Вольфгер, стараясь не шуметь, встал и вышел из покоев старого барона. Он узнал всё, что хотел.
13 ноября 1524 г.
Барка скользила по тусклой, впадающей в зимний сон Эльбе. Вода была настолько холодной что, казалось, стала вязкой. Погода совсем испортилась. С угрюмого, похожего на грязный просевший потолок, неба сеялась снежная крупа, которая шуршала по крыше каюты, сугробиками ложилась на планширь и затоптанную палубу, падала в воду и мгновенно таяла. У берегов появились тонкие ледяные корочки.
— Не вмёрзнем мы на полдороге? — спросил отец Иона, зябко кутаясь в плащ.
— Барочник обещал, что сегодня к вечеру мы должны быть в Виттенберге, — ответил Вольфгер. — За день-то река не должна стать.
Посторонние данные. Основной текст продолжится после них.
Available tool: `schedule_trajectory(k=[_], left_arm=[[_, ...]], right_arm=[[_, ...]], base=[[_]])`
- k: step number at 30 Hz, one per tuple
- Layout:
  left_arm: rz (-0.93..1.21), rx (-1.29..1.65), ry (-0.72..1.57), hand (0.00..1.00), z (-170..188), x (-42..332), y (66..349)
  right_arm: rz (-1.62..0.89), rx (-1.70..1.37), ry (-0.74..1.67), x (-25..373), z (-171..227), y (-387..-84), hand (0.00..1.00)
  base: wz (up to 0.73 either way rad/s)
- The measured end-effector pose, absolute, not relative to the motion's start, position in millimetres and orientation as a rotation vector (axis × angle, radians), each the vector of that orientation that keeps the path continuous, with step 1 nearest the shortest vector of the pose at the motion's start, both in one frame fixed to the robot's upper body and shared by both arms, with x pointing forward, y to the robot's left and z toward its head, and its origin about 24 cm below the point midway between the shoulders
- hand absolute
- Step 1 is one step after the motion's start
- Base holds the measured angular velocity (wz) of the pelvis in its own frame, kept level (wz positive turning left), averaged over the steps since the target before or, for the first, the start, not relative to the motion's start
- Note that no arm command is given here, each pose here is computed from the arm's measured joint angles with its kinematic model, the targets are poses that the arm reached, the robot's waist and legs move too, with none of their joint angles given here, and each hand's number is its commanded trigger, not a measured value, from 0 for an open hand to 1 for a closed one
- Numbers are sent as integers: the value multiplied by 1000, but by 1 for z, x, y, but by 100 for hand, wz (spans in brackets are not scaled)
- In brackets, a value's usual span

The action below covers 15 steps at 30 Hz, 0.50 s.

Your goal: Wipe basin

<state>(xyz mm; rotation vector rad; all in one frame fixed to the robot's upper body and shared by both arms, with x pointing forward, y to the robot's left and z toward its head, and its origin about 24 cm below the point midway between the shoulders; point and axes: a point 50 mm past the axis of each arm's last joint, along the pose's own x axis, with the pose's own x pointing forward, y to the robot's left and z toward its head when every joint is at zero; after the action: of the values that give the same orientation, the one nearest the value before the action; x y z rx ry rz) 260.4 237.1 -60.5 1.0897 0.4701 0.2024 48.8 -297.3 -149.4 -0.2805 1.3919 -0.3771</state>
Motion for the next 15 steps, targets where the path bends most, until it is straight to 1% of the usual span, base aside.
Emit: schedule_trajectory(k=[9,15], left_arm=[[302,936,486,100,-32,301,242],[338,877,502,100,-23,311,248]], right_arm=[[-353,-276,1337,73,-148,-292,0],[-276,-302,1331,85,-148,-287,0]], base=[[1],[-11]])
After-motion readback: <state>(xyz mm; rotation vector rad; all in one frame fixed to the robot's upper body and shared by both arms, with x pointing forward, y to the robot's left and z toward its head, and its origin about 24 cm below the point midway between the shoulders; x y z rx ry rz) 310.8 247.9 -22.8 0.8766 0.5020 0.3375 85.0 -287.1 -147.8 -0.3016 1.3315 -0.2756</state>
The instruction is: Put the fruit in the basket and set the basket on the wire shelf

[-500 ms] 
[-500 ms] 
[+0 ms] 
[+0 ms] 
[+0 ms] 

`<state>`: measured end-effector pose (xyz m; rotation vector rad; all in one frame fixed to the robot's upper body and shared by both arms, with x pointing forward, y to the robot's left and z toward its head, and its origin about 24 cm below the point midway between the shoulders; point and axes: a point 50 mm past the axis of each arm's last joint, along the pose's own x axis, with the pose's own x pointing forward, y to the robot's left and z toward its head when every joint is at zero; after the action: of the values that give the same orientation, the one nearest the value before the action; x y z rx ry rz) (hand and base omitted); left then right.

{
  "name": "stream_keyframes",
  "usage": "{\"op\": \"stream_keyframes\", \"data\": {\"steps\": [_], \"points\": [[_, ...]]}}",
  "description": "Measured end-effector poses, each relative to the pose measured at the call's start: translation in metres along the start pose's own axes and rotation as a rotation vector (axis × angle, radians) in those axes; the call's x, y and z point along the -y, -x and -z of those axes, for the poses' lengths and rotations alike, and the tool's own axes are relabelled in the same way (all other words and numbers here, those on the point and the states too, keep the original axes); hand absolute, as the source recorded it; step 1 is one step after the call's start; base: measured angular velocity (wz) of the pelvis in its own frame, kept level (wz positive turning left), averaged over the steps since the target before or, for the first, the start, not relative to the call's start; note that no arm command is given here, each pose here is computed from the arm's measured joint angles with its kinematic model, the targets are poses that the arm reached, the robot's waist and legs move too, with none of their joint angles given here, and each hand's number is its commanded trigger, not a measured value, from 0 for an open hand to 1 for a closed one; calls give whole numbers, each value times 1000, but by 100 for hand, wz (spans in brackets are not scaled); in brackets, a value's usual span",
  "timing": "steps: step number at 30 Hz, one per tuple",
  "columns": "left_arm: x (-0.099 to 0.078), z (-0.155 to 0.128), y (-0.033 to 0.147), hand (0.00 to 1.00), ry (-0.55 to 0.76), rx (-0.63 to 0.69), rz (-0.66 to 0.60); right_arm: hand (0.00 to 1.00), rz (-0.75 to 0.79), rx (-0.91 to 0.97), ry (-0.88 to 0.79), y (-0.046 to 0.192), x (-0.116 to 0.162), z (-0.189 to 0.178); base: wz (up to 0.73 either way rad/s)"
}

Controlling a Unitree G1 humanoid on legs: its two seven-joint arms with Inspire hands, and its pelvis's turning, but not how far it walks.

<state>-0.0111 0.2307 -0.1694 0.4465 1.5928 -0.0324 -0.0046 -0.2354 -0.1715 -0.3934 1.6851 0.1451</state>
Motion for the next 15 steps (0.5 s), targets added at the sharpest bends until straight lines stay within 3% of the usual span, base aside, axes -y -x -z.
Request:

Но ты прав, отец мой, мы еле-еле успеваем до ледостава, зима прямо хватает нас за пятки… Что-то уж очень рано в этом году.
Они сидели в каюте вокруг печки. Несмотря на то, что её топили круглосуточно, было холодно, а главное, сыро и промозгло — замерзающая Эльба за тонким дощатым бортом напоминала о себе.
Карл грелся на палубе, ворочая рулевое бревно, гном хлюпал покрасневшим носом, Ута выглядела грустной и задумчивой, Кот не слезал с её коленей, и только Алаэтэль, как обычно, сияла красотой. Казалось, она не прилагала к этому ровно никаких усилий: Вольфгер ни разу не видел, чтобы она пользовалась пудрой, помадой или какими-нибудь другими женскими снадобьями.
— Как прошло твоё прощание с Августом, госпожа? — спросил он у эльфийки. — Мне стоило больших трудов убедить его остаться в замке. По-моему, он влюбился в тебя без памяти.